Exercise:
In the entries below, find the line with "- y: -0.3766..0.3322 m" and the line with "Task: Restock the"; give again those lines and every line between them, exactly.

Materials provided:
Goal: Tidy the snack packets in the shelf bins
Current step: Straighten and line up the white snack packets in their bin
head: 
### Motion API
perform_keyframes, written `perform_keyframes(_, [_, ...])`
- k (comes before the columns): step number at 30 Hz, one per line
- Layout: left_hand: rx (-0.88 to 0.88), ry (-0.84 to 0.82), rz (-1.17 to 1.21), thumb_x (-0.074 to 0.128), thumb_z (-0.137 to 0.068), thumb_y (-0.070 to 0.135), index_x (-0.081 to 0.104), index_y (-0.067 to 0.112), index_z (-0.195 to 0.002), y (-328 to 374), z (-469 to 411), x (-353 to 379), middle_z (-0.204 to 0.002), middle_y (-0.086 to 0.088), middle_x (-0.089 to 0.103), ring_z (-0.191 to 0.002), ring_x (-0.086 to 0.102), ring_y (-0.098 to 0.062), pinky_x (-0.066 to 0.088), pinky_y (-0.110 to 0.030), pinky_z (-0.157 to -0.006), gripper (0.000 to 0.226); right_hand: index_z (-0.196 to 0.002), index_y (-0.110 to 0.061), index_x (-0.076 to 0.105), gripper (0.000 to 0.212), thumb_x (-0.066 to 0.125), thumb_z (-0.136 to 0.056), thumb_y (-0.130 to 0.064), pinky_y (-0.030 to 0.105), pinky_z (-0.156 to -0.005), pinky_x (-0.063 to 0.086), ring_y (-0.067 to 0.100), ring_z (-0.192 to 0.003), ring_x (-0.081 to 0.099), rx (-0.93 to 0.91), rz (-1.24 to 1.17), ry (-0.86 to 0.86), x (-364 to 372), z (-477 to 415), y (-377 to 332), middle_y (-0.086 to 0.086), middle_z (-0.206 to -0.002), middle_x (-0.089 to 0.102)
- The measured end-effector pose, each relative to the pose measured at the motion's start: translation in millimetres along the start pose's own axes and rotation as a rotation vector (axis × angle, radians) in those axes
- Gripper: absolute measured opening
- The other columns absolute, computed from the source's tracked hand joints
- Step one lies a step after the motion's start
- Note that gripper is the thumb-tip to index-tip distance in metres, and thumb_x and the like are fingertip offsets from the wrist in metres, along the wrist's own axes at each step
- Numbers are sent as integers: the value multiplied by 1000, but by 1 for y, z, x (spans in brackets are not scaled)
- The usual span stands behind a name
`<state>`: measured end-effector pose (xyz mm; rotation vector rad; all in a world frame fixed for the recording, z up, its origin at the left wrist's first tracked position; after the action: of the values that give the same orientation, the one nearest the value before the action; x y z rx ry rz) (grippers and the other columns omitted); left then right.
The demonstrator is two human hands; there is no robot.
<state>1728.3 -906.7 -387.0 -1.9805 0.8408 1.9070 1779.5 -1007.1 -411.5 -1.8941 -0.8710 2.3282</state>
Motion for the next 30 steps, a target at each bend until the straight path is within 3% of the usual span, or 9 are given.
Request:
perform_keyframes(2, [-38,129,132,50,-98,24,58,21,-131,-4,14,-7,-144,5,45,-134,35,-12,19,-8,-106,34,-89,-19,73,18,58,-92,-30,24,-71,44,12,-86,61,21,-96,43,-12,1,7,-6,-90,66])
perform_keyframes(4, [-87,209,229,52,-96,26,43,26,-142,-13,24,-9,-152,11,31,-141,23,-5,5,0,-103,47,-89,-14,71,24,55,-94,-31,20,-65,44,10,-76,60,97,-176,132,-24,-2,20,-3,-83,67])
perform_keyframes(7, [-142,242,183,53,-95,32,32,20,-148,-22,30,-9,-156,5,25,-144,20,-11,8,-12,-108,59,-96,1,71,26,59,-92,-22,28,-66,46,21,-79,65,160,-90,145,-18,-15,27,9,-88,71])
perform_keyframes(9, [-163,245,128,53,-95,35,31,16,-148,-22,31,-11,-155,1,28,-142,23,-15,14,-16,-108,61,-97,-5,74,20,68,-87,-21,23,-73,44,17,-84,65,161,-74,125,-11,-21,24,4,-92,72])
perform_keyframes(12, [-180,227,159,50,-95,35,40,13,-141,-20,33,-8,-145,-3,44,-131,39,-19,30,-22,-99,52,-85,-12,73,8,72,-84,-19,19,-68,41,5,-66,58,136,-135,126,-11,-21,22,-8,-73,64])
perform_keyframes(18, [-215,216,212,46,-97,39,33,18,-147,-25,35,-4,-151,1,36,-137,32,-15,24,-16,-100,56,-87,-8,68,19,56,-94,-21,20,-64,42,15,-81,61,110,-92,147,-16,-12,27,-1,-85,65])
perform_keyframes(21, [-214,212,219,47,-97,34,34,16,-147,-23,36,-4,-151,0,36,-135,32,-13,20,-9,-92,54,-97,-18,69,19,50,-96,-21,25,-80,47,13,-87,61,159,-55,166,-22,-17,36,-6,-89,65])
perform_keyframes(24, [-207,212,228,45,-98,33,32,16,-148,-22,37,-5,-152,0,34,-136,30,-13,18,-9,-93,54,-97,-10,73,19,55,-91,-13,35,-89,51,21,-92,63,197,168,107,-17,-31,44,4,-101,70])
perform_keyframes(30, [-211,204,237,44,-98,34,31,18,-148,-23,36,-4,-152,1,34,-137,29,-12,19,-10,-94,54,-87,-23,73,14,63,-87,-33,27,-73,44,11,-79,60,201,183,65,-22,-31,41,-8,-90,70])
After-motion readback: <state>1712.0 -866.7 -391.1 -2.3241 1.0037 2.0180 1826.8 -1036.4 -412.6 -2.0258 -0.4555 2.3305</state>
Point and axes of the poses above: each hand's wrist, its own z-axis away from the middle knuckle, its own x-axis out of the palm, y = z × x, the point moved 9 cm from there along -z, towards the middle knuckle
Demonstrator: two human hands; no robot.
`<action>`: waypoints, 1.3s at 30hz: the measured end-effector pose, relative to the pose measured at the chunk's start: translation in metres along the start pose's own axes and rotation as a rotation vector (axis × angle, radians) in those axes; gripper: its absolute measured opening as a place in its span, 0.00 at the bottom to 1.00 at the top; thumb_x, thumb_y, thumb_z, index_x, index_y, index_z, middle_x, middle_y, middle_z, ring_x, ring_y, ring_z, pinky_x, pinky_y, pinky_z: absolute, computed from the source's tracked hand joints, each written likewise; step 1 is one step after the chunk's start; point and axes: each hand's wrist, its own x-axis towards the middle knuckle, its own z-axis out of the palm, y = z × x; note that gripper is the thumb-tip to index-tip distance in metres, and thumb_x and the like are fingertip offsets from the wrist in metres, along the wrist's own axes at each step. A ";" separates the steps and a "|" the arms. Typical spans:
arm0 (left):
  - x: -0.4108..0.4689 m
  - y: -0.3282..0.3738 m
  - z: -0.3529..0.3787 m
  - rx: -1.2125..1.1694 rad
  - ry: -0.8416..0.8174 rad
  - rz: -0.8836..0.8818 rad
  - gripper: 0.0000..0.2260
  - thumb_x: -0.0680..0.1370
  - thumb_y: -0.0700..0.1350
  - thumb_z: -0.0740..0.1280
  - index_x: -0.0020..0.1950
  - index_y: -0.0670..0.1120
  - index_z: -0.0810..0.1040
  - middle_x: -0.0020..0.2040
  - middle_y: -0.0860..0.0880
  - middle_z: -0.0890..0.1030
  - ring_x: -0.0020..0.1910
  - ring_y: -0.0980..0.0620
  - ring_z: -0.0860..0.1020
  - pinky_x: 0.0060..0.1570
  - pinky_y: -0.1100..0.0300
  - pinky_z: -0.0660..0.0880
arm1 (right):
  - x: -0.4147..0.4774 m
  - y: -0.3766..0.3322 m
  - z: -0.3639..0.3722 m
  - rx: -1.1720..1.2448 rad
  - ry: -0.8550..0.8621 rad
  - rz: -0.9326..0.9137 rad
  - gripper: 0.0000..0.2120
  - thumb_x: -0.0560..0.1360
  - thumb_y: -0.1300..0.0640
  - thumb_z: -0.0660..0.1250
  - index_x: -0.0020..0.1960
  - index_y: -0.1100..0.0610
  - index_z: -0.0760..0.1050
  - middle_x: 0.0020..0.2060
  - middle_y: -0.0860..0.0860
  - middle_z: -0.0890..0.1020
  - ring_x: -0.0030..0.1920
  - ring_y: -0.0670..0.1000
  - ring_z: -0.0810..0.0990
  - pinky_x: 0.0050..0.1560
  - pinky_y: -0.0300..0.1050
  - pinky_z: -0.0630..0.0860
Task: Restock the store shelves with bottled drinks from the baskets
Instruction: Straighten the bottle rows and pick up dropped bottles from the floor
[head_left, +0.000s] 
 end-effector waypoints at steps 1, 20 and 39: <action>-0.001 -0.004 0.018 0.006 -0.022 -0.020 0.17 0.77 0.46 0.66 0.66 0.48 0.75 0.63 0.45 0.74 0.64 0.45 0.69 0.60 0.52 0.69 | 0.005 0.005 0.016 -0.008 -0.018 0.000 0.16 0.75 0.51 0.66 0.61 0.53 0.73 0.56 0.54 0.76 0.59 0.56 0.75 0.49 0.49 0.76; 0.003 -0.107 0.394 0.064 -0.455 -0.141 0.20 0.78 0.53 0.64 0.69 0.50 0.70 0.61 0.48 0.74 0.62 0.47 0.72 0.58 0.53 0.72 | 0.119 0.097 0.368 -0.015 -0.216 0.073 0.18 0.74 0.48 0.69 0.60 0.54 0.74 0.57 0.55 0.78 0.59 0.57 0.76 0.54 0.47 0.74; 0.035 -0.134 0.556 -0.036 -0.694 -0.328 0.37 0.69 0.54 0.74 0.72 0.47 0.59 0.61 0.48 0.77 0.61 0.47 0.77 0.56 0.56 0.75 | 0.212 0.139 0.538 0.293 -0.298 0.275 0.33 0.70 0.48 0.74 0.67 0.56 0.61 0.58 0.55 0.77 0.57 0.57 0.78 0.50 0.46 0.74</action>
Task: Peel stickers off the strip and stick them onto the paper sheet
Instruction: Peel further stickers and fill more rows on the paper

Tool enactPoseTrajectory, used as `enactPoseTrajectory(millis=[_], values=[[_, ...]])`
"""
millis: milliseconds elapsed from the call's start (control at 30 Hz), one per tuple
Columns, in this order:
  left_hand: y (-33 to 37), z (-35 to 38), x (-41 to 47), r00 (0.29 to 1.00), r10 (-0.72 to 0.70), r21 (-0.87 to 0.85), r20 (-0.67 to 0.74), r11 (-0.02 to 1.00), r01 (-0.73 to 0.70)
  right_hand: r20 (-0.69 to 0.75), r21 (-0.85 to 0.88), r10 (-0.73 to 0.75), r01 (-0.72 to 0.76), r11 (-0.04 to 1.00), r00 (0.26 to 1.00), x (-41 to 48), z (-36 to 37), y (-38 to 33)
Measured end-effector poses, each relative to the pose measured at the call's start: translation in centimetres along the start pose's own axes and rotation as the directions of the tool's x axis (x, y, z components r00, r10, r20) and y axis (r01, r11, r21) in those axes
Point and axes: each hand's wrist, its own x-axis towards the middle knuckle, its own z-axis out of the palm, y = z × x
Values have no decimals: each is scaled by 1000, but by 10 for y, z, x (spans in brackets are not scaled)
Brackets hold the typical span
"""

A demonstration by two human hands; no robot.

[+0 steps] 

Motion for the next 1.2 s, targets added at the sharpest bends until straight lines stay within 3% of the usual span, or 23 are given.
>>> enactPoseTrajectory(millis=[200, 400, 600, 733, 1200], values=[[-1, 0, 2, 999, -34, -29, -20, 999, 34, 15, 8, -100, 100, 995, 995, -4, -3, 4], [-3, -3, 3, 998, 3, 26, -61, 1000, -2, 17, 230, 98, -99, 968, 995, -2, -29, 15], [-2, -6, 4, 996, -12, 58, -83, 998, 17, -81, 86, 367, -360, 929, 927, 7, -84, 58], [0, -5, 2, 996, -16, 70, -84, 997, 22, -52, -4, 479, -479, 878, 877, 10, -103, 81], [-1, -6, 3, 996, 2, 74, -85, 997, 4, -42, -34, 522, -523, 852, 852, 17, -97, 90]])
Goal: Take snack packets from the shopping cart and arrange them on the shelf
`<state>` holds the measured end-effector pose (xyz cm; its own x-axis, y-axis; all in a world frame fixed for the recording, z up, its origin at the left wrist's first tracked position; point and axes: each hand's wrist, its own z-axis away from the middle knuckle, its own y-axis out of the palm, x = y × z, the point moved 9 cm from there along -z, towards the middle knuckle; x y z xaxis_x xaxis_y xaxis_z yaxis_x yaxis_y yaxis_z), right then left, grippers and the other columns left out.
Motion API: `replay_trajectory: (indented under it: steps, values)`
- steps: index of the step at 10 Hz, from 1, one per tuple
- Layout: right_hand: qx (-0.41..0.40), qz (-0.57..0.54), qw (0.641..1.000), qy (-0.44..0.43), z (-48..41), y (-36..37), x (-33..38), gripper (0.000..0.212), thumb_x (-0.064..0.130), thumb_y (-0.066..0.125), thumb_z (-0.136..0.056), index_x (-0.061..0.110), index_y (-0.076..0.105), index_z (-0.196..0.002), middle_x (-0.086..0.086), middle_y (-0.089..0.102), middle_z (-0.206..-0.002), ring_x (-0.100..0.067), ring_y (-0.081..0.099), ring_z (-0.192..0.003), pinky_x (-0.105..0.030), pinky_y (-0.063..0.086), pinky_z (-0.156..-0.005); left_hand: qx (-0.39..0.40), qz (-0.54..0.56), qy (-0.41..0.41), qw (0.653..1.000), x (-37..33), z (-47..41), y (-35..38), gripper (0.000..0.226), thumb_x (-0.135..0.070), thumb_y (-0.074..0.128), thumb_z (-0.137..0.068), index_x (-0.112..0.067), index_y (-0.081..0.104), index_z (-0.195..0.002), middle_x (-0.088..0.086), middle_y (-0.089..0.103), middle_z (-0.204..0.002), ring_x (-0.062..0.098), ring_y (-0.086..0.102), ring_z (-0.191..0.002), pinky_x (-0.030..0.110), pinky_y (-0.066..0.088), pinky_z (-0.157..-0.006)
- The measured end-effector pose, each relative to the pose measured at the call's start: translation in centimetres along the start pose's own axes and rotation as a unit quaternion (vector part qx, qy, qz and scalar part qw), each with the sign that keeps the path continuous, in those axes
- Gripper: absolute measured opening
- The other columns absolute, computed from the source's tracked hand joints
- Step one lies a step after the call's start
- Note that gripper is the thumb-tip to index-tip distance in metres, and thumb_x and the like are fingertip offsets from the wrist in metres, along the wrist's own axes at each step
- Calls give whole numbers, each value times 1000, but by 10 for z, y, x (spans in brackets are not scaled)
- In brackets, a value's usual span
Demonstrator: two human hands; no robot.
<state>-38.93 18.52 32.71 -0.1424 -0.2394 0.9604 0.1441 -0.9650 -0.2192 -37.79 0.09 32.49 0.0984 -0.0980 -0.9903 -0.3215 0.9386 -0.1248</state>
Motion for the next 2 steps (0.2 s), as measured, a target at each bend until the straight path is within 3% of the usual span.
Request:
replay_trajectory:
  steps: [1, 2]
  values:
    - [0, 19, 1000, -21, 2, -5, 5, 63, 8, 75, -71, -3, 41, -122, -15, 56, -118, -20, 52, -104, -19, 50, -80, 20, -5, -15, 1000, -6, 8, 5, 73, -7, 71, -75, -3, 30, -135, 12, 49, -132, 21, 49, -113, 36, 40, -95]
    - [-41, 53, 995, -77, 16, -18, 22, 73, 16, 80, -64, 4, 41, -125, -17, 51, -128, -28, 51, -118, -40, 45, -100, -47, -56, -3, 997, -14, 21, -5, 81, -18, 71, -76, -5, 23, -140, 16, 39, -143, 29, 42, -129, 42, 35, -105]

Solution:
  - y: -0.3766..0.3322 m
  - z: -0.3639..0.3722 m
  - rx: -1.1720..1.2448 rad
  - ry: -0.8550..0.8621 rad
  - rz: -0.9326..0.9137 rad
  - gripper: 0.0000..0.2120
  - thumb_x: -0.0560..0.1360
  - thumb_y: -0.1300..0.0640
  - thumb_z: -0.0660..0.1250
  - index_x: -0.0020..0.1960
  - index_y: -0.1100..0.0610
  - index_z: -0.0760..0.1050
  - middle_x: 0.0020..0.2060
  - middle_y: -0.0860..0.0860
  - middle_z: -0.0890..0.1020
  - ring_x: -0.0030..0.1920
  - ring_y: -0.0670..0.1000
  - ring_z: -0.0810..0.0990
  - pinky_x: 0.0050..0.1560
  - pinky_y: -0.0300..0.1050
  - pinky_z: -0.0630..0.0860
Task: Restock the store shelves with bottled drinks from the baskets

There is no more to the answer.